Intriga-me o facto de os portugueses darem tanta importância a este dia e esquecerem as mais elementares regras da higiene.
Centros comerciais, paragens de autocarro, estações de comboio, por todo o lado se constata hoje uma profusão de cascas de castanha e copos brancos de plástico onde repousam algumas gotas de água pé.
Que raio, que raça (como diria a minha Avó Celeste) de gente é esta que só se lembra de incluir na sua dieta a castanha durante vinte e quatro horas por ano ?
No entanto, apraz-me registar o convívio em torno da castanha e da água pé, nesta sociedade cada vez mais afastada dos prazeres colectivos.
Porém, o meu S. Martinho é sempre uma data triste.
Em 1976 tive o meu primeiro contacto com a morte.
Efectivamente, com os meus treze anos, perdi o primeiro familiar próximo, o meu avô Manuel, enfermeiro dos Hospitais Civis, que fez a maior parte da sua carreira na cadeia de Monsanto.
Foi uma sensação de perda tão forte que posso afirmar, sem exagero, que foi a morte que até hoje mais me marcou.

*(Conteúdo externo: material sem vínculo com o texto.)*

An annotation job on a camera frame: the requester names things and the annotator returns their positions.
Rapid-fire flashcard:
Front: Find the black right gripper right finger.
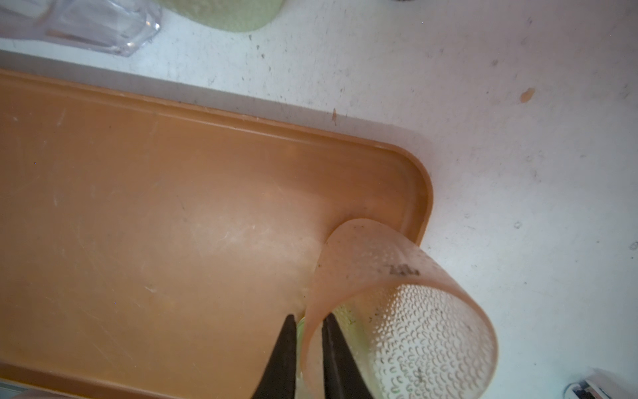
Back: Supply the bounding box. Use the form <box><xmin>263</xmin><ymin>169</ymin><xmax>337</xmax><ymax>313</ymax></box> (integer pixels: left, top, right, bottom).
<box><xmin>322</xmin><ymin>314</ymin><xmax>373</xmax><ymax>399</ymax></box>

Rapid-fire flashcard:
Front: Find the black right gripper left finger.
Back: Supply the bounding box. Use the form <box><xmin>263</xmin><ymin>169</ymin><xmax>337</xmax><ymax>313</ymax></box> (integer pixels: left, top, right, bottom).
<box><xmin>252</xmin><ymin>314</ymin><xmax>297</xmax><ymax>399</ymax></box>

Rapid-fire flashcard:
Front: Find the green ribbed glass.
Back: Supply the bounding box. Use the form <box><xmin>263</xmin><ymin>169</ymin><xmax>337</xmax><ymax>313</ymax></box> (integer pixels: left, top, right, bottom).
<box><xmin>297</xmin><ymin>299</ymin><xmax>396</xmax><ymax>398</ymax></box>

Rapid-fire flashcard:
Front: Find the pink textured cup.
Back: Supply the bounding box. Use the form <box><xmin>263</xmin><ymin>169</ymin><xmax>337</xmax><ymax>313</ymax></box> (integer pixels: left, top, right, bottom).
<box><xmin>305</xmin><ymin>219</ymin><xmax>498</xmax><ymax>398</ymax></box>

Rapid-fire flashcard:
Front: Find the orange plastic tray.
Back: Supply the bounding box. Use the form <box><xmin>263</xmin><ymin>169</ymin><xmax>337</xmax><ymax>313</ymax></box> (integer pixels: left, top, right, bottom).
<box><xmin>1</xmin><ymin>71</ymin><xmax>433</xmax><ymax>398</ymax></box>

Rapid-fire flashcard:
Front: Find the white clip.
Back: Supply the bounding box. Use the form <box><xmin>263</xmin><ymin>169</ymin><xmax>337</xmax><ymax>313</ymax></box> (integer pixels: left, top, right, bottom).
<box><xmin>563</xmin><ymin>368</ymin><xmax>637</xmax><ymax>399</ymax></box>

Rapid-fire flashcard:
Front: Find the pale green textured cup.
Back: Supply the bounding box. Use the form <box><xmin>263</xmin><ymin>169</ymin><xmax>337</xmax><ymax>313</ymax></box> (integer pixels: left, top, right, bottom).
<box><xmin>156</xmin><ymin>0</ymin><xmax>284</xmax><ymax>33</ymax></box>

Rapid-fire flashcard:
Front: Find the clear faceted glass middle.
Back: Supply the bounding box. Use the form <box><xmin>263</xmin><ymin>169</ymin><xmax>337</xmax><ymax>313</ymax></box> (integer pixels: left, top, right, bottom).
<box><xmin>1</xmin><ymin>0</ymin><xmax>162</xmax><ymax>57</ymax></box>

O meu avô, e cito o Mário Zambujal, era um «bom malandro».
Não resisto a contar, resumidamente, uma história que se terá passado nos anos 40 no Caramão da Ajuda, local onde a família habitava na altura.
O senhor Chorão, era este o apelido do meu avô, decidiu vender uma banheira. Vai daí, coloca-a no quintal, com um letreiro de "VENDO".

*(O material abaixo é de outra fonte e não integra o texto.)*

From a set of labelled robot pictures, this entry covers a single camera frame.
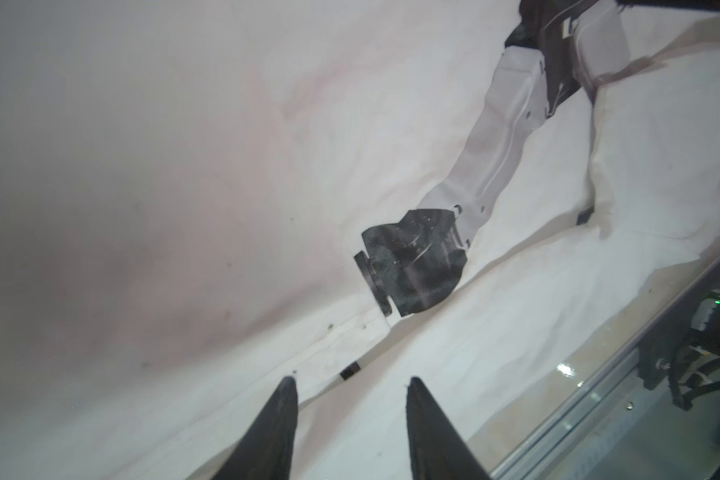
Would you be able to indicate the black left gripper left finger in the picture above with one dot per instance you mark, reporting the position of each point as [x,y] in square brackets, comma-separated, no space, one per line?
[265,451]

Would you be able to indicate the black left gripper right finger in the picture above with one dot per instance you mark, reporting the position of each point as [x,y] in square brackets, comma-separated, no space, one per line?
[436,450]

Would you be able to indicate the white patterned garment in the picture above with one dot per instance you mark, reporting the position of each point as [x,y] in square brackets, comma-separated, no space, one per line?
[184,185]

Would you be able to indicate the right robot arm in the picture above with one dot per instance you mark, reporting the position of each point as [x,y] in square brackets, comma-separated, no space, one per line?
[708,342]

Em poucas horas, um vizinho invejoso, há sempre muitos invejosos nos bairros de Lisboa, fez queixa à Guarda, instituição a que hoje chamamos GNR e que na altura todos os seus membros, é quase certo, desconheciam por completo a existência de uma nação chamada Iraque.
O Malaquias, assim se chamava o guarda da Guarda, pára em frente da casa do Chorãoe bate à porta.
A minha avó Maria, ao perceber que o Malaquias pretendia falar com o meu avô, vira-se para dentro de casa e e chama-o:
-Anda cá, Chorão, é o senhor Guarda Malaquias.
-Está bom, sôr (era do Fundão o meu avô) guarda?
-Oh senhor Chorão, então o senhor não sabe que não pode vender a banheira assim à porta de casa ?
-Vender a banheira, sôr guarda, mas quem é que quer vender a banheira?
-Senhor Chorão, mas está lá escrito VENDO.
-Pois está, sôr Guarda, é para as pessoas irem passando e irem vendo.
Escusado será dizer que zarparam os dois para a taberna mais próxima beber uns copos de três e, não tenho a certeza, comer castanhas.
Um abraço de saudade para o avô Chorão.